Your task = Report every line of the records beneath this task that holds the string "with".

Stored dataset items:
-------

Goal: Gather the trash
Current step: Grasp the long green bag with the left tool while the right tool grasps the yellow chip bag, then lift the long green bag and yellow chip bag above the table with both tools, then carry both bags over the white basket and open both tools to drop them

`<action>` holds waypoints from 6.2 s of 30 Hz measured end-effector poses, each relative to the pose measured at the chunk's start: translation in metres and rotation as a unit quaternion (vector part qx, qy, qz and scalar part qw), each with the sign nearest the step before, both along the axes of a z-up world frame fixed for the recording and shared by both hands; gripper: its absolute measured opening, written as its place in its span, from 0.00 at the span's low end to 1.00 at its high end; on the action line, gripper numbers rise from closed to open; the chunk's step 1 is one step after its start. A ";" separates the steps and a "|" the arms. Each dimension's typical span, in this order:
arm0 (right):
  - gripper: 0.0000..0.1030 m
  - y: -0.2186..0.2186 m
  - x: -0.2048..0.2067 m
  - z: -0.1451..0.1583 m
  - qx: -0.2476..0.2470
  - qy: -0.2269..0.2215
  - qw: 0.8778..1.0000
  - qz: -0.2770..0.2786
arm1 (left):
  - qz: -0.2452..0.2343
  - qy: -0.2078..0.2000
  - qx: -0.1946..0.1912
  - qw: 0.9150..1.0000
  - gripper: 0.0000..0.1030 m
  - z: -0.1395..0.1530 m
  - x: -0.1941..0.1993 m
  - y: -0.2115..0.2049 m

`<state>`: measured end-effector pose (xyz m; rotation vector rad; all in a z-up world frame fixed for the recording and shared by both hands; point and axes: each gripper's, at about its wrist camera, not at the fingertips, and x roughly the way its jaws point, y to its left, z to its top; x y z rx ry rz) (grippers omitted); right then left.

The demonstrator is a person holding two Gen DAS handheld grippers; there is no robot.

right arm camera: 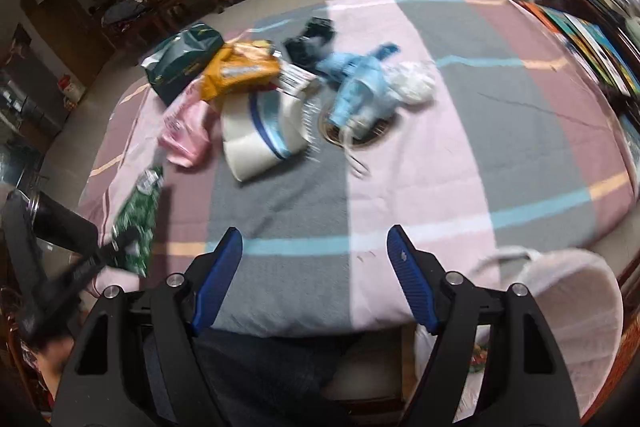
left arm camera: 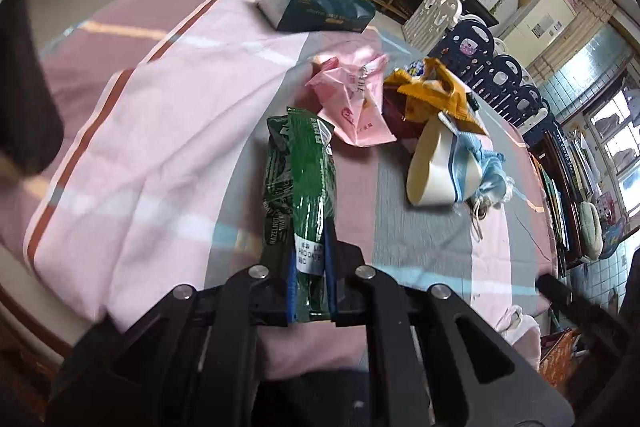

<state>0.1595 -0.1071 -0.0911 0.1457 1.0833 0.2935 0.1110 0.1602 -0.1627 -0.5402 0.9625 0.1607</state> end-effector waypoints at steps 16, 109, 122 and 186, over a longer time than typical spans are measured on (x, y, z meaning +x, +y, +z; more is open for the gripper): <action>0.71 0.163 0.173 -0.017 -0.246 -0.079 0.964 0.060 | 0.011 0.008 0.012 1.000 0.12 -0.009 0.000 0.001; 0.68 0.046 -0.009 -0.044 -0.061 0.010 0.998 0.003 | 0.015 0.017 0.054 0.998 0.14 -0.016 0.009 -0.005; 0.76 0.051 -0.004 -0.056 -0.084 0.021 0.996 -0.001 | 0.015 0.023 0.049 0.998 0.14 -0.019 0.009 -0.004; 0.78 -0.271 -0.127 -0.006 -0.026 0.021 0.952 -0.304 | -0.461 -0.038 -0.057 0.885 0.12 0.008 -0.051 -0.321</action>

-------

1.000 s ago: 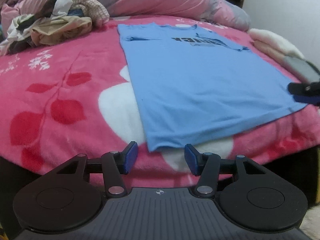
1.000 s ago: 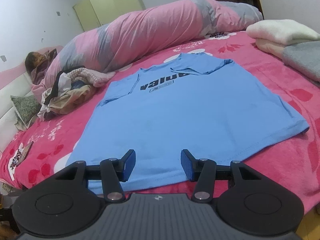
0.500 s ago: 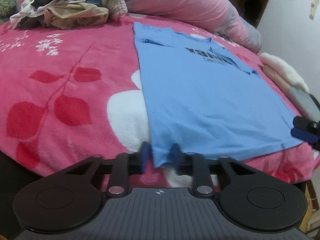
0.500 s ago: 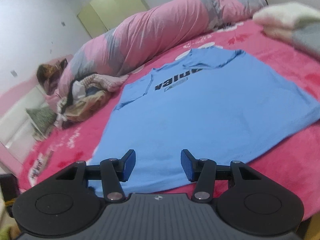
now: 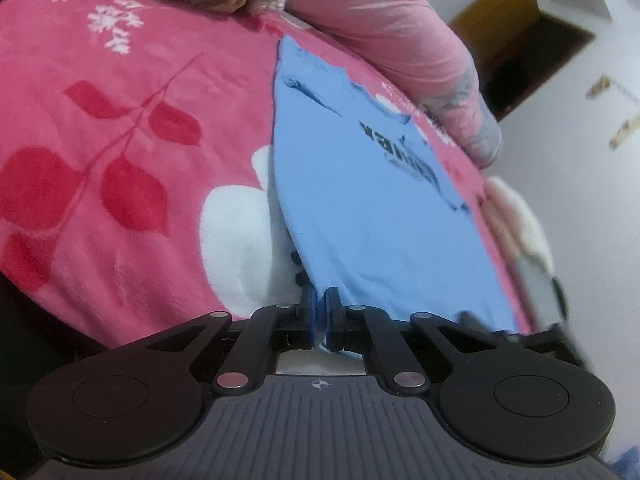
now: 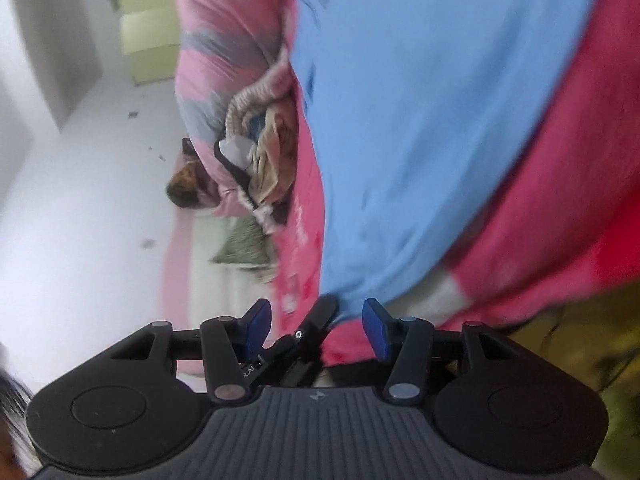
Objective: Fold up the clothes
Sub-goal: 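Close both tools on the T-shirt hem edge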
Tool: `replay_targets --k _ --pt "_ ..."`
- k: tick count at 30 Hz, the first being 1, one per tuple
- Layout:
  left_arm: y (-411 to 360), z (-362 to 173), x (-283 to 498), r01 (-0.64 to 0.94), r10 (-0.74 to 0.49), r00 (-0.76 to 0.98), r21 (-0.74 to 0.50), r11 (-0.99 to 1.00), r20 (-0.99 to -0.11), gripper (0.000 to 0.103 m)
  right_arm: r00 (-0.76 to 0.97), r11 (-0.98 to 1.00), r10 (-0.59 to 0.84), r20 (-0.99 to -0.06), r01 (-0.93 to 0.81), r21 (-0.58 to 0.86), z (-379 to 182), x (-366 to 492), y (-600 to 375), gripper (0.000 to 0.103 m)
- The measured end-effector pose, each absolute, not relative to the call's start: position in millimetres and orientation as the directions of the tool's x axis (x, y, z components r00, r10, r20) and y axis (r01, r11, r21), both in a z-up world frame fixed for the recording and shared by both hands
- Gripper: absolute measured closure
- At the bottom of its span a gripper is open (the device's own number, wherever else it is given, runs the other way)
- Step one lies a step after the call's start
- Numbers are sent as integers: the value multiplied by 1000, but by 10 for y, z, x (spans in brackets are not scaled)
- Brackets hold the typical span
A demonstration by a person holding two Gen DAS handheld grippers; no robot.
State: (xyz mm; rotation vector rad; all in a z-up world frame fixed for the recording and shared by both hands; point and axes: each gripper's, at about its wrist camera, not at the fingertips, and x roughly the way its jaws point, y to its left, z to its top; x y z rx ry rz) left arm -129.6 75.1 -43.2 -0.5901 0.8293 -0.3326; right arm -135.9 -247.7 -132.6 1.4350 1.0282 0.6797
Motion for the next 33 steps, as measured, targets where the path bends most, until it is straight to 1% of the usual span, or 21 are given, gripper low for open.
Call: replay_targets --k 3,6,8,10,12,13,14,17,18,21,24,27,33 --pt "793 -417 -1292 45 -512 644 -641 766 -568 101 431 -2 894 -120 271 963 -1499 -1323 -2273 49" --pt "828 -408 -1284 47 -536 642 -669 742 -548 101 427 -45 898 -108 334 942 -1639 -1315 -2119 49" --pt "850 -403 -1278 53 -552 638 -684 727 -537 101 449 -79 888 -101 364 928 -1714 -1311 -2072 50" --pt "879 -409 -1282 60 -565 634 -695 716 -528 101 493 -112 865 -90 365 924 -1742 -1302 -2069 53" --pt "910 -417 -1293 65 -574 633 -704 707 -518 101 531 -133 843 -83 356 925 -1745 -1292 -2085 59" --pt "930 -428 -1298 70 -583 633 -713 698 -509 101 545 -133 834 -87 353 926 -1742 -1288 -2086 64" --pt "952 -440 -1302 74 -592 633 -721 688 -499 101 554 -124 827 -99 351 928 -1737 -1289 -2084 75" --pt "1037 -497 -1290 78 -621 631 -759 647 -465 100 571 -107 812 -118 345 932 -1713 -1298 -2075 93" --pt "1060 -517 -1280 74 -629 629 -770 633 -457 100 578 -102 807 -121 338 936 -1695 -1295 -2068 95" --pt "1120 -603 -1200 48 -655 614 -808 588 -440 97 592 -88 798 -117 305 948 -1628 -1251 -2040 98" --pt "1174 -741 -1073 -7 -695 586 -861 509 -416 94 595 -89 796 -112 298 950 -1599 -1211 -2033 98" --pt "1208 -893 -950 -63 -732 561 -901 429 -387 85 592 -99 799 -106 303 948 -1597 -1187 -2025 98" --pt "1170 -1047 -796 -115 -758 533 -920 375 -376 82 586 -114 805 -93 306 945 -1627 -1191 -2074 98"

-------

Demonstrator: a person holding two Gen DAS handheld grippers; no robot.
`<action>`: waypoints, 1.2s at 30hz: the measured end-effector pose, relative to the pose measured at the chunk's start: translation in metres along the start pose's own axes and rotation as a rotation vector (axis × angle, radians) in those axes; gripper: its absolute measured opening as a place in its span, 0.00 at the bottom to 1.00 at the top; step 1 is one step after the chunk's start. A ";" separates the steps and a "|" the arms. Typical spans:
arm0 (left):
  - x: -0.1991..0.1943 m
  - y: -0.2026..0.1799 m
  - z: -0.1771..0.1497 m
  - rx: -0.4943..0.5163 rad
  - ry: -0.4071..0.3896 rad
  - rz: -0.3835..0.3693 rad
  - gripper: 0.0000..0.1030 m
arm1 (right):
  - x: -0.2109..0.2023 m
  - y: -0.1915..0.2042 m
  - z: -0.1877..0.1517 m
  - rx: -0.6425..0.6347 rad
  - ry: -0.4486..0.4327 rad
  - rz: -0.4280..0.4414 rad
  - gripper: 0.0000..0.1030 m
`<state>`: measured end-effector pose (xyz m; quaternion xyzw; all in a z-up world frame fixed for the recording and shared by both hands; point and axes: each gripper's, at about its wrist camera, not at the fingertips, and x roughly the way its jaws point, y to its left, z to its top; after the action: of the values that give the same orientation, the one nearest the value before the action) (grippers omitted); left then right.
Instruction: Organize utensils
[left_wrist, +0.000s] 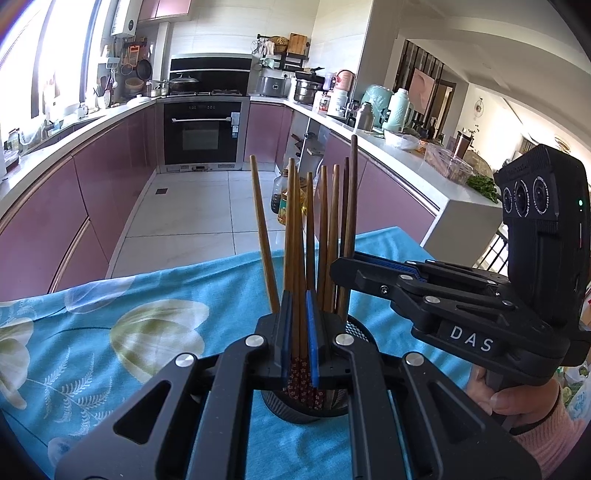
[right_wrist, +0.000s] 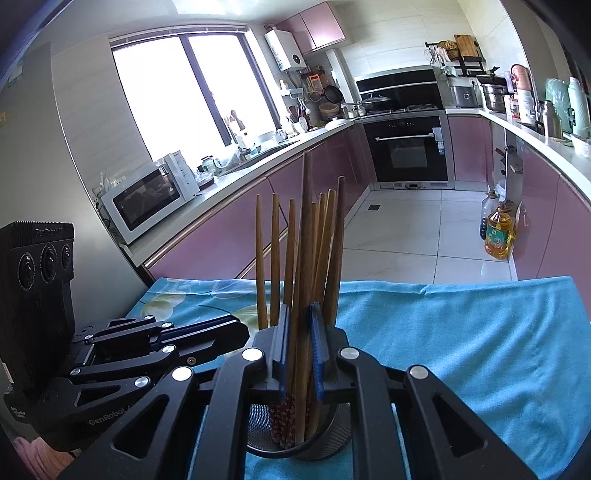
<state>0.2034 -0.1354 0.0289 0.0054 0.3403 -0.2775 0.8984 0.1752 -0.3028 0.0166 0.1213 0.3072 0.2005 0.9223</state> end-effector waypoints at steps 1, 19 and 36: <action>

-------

Result for this task =
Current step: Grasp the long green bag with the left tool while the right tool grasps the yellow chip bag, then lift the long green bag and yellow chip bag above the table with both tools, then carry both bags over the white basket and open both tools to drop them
`<action>` holds waypoints from 6.2 s of 30 Hz measured end-effector poses, each relative to the pose measured at the chunk's start: translation in metres and rotation as a unit quaternion (vector part qx, qy, qz and scalar part qw), each with the sign nearest the step before, both along the axes of a z-up world frame fixed for the recording and shared by both hands; gripper: its absolute measured opening, written as its place in its span, from 0.00 at the span's low end to 1.00 at its high end; on the action line, gripper numbers rise from closed to open; the chunk's step 1 is one step after its start. A ";" separates the steps and a "|" the arms. Each dimension's typical span, in this order:

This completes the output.